◆ PROBLEM STATEMENT ◆
Please repeat exactly the lines below from the one containing "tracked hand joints" down to the one containing "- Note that", both included, and nothing else.
======== MATERIAL PROVIDED
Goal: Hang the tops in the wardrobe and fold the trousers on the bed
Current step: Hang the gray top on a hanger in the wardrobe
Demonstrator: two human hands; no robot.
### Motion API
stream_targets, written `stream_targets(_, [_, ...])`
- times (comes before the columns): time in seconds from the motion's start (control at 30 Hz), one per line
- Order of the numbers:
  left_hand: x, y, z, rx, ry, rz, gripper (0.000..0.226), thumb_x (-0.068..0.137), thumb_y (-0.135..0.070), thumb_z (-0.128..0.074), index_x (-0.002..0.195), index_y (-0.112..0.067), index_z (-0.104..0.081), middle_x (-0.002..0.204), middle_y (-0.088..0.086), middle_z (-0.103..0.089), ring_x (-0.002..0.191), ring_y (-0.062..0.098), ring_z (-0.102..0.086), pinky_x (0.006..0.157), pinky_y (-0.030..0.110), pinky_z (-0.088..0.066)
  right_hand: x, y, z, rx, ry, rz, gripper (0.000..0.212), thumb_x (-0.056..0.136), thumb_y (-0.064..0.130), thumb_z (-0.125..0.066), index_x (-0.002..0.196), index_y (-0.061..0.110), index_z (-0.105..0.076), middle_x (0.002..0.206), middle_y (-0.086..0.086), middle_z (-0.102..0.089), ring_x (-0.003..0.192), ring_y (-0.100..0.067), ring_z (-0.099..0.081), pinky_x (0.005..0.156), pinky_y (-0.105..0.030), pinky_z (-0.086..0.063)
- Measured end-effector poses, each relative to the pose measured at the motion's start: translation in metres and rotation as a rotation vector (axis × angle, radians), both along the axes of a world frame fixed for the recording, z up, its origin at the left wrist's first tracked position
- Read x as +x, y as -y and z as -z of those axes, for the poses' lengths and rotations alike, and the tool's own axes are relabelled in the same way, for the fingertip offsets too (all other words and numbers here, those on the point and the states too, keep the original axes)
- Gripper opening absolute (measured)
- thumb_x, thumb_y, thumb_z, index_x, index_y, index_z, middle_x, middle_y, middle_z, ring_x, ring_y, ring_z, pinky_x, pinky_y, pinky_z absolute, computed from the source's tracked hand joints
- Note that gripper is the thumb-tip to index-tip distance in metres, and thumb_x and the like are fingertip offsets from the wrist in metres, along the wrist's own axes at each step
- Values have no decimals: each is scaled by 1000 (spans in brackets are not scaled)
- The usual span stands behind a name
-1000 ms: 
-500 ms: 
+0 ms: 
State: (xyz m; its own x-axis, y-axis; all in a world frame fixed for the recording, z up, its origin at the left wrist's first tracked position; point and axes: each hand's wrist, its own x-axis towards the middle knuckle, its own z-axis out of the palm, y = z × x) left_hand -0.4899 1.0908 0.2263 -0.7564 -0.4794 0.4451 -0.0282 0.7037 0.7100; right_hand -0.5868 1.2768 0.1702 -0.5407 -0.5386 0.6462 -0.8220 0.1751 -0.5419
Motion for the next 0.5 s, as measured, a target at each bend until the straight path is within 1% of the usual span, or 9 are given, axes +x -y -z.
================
◆ RESULT FOR THIS TASK ◆
- thumb_x, thumb_y, thumb_z, index_x, index_y, index_z, middle_x, middle_y, middle_z, ring_x, ring_y, ring_z, pinky_x, pinky_y, pinky_z absolute, computed from the source's tracked hand joints
- Note that gripper is the thumb-tip to index-tip distance in metres, and thumb_x and the like are fingertip offsets from the wrist in metres, along the wrist's own axes at each step

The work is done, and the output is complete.